As part of WHO’s Reform process, Member States of WHO have been for over 4 years discussing a policy for engagement with external actors. To protect the agency’s integrity, independence and credibility, the 2014 World Health Assembly (WHA) called for an ‘appropriate framework’ to address ‘conflicts of interest and relations with the private sector.’
The latest draft policy, the WHO’s Framework of Engagement with Non-State Actors (FENSA), was presented to the 2015 WHA and Member States engaged in extensive drafting sessions. Yet, the policy has not been finalized and is being discussed once more by Member States in Geneva on 9-10 July .
FENSA has a critically important role to play in protecting WHO from undue influences and ensuring its integrity, independence, trust-worthiness, its accountability towards the world’s people and primary constitutional mandate: ‘Health for All’.
But first of all surely Member States must have the fundamental political discussion about FENSA’s role in the future direction of WHO. A discussion that has still not been had. Is FENSA a safeguard or a fund raiser?
Unfortunately, the draft policy in its current form is inadequate to play this role. The document lacks in coherency, and rather legitimizes old channels of industry influence while opening new once.
The discussions revealed a stark difference of opinion between rich and poor countries. The UK, the US and other rich countries, keen to increase WHO’s collaboration with and funding from corporations and philanthropies, have been pushing the speedy adoption of FENSA with a ‘try it out and see what happens’ approach. In contrast, developing countries have stressed that ‘WHO should proceed with caution..’ and have specifically called for a ‘clear policy on how WHO will manage its conflicts of Interest.’
Some of the problems:
The term Non State Actor (NSA) is applied equally to transnational corporations (TNCs), large philanthropies and public interest groups, blurring the distinction between these very different entities.
FENSA refers to ‘transparency, openness, inclusiveness, accountability, integrity and mutual respect’ – terms that are totally inappropriate when applied to TNCs, whose overriding fiduciary duty is to maximise profits.
FENSA uses an incorrect conflict of interest concept, conflating Conflicts of Interest that lie within a person or institution – with conflicts or divergences between actors and their mandates.

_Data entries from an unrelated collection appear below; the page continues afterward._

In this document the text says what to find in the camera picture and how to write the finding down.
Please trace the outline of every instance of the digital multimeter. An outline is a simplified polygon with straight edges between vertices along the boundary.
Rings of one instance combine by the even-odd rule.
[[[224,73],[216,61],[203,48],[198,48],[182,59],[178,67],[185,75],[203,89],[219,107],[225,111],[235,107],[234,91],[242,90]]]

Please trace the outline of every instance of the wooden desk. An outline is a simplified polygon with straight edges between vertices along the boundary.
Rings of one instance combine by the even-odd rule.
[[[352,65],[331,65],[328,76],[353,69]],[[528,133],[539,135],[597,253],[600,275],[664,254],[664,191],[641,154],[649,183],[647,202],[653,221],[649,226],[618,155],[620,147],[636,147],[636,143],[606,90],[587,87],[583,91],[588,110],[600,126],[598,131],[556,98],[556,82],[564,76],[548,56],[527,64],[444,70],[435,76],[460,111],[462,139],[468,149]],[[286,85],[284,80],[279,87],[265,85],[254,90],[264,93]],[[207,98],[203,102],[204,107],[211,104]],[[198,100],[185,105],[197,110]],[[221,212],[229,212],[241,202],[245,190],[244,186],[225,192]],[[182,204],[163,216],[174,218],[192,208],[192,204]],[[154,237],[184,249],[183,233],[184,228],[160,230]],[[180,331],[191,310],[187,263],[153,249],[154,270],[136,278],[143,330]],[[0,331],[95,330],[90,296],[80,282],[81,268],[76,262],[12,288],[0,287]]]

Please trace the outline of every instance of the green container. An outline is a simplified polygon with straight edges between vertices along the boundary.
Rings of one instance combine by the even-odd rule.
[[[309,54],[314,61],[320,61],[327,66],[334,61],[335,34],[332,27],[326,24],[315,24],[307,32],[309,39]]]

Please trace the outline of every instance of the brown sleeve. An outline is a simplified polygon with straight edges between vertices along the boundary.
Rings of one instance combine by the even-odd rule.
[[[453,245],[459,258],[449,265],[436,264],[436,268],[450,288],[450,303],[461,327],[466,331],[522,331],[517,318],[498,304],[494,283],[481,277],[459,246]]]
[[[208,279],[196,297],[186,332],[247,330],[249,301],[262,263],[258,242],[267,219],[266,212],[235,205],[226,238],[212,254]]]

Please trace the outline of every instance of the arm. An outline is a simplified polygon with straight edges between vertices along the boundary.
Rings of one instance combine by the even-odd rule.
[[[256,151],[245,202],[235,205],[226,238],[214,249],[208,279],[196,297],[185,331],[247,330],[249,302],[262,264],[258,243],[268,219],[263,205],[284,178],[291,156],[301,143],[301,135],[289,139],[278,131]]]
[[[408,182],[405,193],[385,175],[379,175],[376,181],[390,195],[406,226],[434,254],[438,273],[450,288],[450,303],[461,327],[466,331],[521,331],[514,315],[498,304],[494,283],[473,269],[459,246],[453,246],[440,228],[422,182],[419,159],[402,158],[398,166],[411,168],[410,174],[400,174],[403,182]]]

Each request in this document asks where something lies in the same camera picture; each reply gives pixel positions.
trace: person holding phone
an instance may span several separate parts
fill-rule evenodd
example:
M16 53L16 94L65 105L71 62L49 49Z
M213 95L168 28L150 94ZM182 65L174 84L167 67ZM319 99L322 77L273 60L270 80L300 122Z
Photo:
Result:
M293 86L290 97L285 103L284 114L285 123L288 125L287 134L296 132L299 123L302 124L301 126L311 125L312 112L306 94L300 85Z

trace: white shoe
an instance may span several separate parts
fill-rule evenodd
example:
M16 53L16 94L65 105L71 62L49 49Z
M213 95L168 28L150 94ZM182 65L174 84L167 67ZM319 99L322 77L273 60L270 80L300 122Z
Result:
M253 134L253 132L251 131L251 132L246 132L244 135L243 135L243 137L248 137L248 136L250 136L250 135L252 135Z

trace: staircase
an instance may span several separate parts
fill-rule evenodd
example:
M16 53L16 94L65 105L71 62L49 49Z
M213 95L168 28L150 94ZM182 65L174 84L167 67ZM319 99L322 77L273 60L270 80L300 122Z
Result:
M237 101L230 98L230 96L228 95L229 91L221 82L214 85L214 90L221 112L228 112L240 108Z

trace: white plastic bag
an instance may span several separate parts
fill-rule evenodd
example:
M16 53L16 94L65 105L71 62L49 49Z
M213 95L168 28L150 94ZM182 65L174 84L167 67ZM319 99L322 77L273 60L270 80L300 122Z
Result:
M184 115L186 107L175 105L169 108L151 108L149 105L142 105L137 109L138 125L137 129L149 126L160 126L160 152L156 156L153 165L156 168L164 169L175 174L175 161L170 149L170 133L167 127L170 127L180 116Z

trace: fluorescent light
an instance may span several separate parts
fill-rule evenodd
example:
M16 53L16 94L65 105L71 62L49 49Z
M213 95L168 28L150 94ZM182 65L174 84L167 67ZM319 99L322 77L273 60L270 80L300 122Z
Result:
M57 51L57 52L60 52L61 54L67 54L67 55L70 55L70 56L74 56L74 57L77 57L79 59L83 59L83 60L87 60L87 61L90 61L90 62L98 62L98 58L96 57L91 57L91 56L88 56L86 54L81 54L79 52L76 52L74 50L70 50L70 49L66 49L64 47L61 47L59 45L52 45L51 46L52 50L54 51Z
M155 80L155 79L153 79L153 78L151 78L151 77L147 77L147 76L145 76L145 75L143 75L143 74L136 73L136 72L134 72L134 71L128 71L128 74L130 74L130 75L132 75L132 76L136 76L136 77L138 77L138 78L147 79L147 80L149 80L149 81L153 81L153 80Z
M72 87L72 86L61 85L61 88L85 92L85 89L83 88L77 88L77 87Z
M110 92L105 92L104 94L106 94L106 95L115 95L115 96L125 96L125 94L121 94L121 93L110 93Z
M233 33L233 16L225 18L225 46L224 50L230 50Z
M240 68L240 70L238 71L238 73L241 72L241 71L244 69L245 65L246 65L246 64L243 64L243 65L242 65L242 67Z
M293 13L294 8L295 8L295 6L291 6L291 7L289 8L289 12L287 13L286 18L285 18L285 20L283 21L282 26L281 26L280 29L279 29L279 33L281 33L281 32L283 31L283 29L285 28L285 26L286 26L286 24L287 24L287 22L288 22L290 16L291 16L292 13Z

FENSA ignores the fact that WHO’s need for extra funding (its secondary interest) is conflicting with its constitutional duty to protect health for all (its primary interest) and legitimises increased funding from the Private Sector. This will diminish at a stroke the chances that WHO will strengthen its ‘due diligence’ procedures. WHO would have to bite the hand that feeds it and will probably come under pressure to refer to indices such as the FSTE4Good or GAIN’s Access to Nutrition that use weak criteria and rely on what companies SAY they do rather than what they ACTUALLY do.
At the heart of this issue is the freeze on Member States assessed contributions that was pushed by the US in the 1990s. WHO’s budget is now less than one third of the Atlanta-based Centre for Disease Control. Voluntary donor funds account for 80% of WHO’s budget, with 93% tightly earmarked – effectively preventing WHO from implementing programmes that donors don’t like – even those decided by the WHA. In May the UK and Belgium opposed the unfreezing of WHO’s budget, even though it would have been a fraction of the costs caused by the delayed response to the Ebola outbreak.
The WHA Participants List includes 115 delegates from the Global Health Council (GHC) a PPP in Official Relations with WHO. Along with four Nestlé delegates, Scott Ratzen, was listed as “Editor in Chief of the Journal of Health Communication.” No mention that Ratzen is Vice President of Anheuser-Busch InBev, one of the world’s leading alcohol producers. So much for transparency.
A leaked memo from the International Food and Beverage Alliance (IFBA) (Nestlé, Coca Cola, PepsiCo etc) showed how IFBA was lobbying Member States for access to WHO.